EXERCISE ->
Look below for the line with "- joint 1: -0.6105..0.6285" and the line with "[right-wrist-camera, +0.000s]". Copy exactly those two lines and every line between, but not the pictures.

Segment Open

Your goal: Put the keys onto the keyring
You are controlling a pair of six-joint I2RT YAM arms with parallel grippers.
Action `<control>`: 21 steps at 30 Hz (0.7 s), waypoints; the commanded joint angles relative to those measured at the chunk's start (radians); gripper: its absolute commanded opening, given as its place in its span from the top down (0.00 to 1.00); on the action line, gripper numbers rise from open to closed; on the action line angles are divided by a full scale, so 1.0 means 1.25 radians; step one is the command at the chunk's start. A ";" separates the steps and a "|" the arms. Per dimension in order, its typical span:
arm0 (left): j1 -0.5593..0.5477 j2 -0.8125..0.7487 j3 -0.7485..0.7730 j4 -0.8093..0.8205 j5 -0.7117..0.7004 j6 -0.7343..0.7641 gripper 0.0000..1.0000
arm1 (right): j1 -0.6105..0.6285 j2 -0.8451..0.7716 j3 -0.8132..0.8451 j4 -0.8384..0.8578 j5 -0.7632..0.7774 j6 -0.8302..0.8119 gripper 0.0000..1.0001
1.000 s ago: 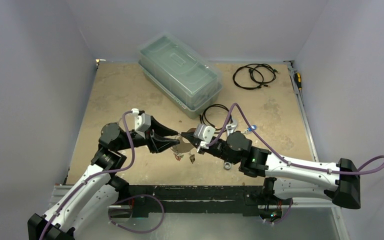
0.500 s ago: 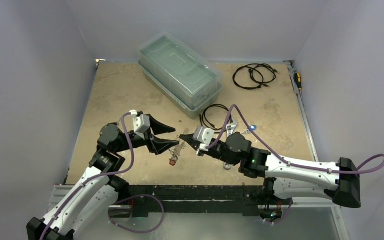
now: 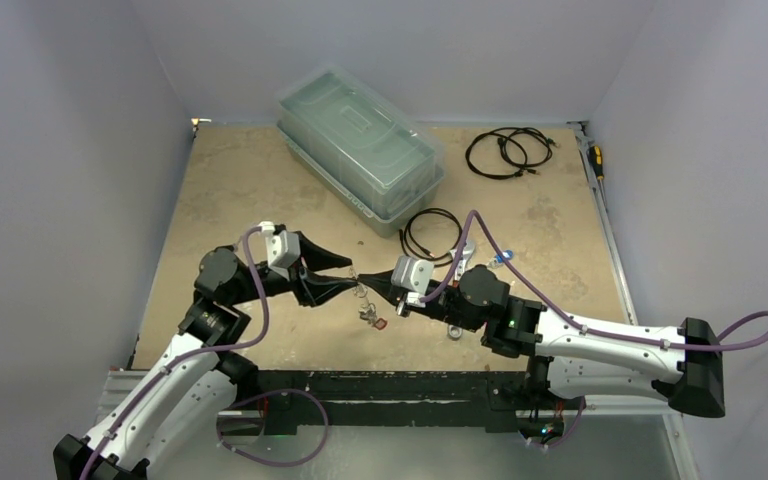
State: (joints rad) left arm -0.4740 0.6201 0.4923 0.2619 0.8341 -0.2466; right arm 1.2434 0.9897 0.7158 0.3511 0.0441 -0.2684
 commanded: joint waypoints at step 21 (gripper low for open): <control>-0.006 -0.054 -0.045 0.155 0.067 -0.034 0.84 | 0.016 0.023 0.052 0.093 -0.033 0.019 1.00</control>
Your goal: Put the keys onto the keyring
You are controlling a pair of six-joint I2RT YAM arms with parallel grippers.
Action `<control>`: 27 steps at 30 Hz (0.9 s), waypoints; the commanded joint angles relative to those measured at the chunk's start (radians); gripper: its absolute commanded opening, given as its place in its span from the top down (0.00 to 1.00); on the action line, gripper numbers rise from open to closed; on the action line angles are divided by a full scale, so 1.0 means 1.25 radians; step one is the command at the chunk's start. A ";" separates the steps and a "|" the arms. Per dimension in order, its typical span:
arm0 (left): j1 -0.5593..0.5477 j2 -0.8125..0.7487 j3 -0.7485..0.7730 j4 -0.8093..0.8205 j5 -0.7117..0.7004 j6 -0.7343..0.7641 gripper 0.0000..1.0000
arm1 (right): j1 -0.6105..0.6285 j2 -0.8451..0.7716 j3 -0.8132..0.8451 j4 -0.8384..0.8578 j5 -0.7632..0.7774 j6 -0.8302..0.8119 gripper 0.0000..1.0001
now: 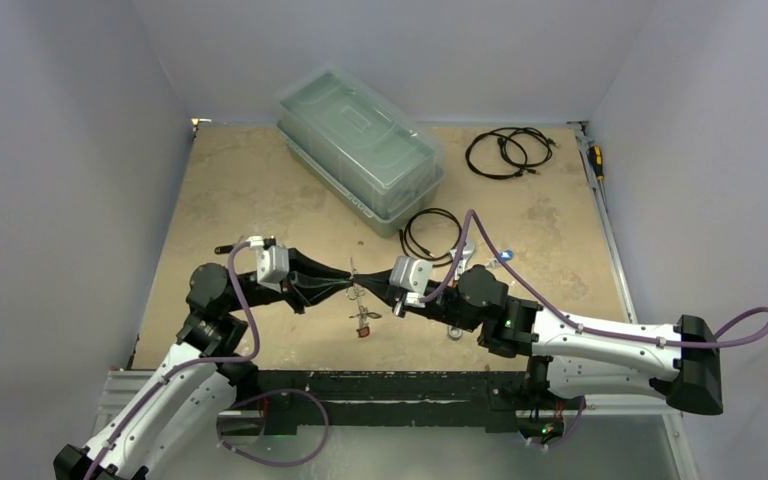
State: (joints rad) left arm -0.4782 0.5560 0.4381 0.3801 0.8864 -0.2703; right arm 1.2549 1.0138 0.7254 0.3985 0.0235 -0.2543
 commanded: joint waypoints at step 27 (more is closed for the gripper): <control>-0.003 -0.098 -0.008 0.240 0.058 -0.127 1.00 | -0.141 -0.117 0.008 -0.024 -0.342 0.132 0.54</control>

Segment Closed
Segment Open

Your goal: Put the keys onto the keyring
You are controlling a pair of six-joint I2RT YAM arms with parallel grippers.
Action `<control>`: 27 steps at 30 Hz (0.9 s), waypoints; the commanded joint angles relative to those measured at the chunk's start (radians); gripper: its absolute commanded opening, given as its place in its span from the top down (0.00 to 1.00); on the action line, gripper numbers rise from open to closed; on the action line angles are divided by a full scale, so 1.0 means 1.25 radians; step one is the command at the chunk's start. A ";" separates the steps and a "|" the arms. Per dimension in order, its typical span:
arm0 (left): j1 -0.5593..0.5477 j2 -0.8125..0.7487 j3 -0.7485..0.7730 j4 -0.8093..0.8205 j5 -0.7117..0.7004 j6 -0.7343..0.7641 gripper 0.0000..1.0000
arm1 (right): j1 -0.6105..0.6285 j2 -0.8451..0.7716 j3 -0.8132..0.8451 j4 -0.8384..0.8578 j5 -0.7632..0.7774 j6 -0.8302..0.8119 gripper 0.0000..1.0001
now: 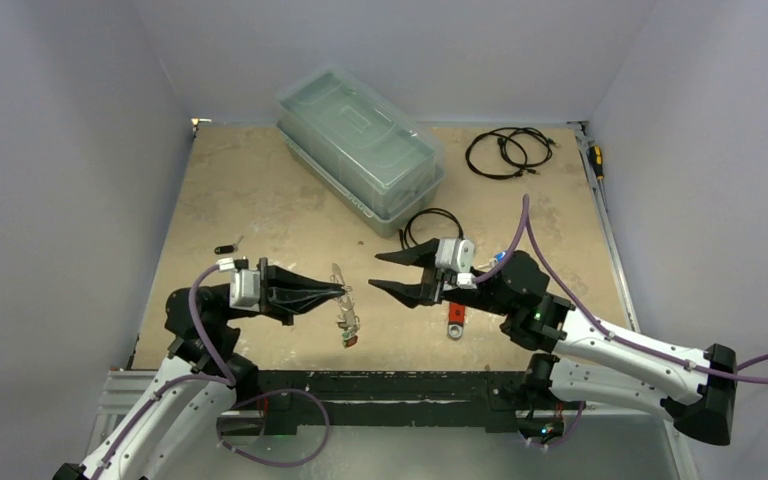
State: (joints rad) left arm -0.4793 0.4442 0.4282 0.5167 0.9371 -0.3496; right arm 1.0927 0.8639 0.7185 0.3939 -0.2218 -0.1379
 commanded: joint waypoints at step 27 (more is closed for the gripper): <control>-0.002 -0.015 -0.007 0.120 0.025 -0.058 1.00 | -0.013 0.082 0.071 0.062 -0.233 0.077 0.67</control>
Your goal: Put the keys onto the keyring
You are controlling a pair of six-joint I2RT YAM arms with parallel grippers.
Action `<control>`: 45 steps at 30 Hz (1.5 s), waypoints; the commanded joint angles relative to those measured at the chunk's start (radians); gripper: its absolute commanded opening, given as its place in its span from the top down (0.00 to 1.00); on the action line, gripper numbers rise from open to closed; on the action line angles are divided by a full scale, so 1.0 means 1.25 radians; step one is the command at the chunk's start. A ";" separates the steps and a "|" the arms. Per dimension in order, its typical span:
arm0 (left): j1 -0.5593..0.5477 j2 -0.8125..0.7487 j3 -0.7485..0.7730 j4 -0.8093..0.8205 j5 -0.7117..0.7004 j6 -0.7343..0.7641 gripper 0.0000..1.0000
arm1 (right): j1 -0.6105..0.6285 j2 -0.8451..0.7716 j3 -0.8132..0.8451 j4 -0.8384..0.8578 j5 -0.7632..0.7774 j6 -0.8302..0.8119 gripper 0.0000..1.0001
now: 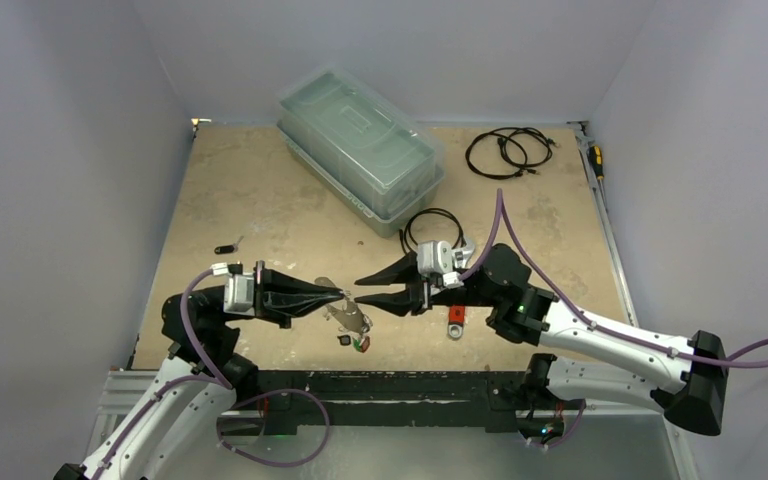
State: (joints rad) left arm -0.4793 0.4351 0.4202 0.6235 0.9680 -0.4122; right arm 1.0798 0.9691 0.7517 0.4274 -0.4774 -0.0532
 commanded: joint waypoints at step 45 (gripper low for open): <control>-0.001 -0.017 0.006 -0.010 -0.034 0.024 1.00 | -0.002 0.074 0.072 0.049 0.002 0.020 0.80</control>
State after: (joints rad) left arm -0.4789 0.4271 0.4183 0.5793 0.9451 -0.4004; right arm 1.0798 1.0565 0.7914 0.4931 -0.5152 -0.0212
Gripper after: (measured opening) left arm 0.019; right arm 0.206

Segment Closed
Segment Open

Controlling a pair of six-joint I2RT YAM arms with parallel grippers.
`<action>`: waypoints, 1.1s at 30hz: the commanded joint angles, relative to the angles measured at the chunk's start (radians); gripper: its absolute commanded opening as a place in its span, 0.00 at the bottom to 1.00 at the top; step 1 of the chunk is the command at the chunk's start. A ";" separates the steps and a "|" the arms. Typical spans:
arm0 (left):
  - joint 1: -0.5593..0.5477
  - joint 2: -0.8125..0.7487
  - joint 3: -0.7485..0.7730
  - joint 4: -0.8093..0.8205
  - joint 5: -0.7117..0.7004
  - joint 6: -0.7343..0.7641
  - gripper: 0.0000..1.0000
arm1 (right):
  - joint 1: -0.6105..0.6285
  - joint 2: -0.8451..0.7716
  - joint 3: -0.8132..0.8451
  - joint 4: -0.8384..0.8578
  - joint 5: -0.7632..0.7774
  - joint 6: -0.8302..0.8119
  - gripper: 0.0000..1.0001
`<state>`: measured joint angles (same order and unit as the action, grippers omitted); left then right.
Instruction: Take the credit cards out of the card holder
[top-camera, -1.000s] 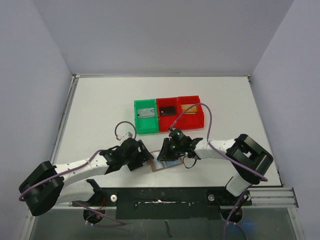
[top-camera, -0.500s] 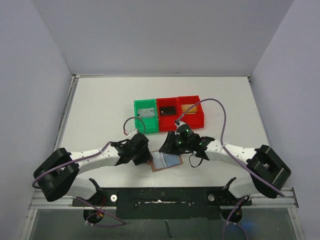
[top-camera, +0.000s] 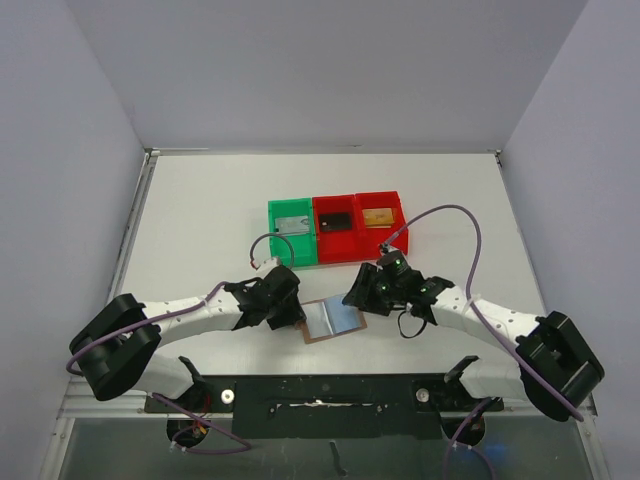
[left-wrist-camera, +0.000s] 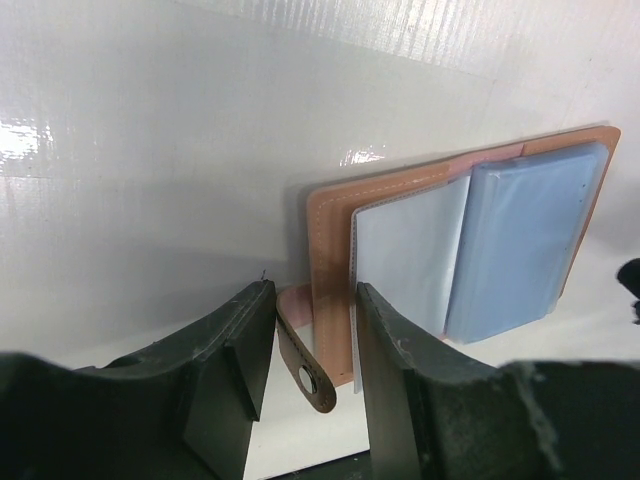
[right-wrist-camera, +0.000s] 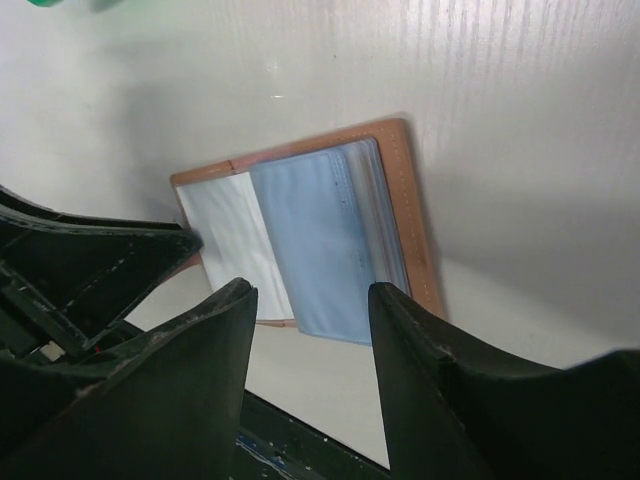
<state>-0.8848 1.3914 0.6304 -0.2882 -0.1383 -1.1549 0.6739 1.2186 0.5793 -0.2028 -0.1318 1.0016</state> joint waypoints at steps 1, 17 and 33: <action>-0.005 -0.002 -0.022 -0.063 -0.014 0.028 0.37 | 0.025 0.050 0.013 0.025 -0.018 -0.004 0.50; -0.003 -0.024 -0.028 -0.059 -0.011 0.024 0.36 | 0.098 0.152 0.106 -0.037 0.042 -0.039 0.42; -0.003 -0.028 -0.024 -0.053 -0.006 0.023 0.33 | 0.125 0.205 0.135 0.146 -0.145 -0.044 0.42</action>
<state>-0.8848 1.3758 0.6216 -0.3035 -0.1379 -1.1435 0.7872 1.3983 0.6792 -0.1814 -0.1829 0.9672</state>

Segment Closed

RESULT ->
  - joint 1: -0.6105..0.6285
  - joint 2: -0.8451..0.7716
  - joint 3: -0.8132..0.8451
  - joint 4: -0.8384..0.8578
  - joint 5: -0.7632..0.7774
  - joint 6: -0.8302..0.8119
  - gripper: 0.0000..1.0001
`<state>`: measured joint angles (same order and unit as the action, grippers omitted); left then right.
Instruction: Take the credit cards out of the card holder
[top-camera, -1.000s] 
[top-camera, -0.500s] 
[top-camera, +0.000s] 
[left-wrist-camera, +0.000s] 
[right-wrist-camera, +0.000s] 

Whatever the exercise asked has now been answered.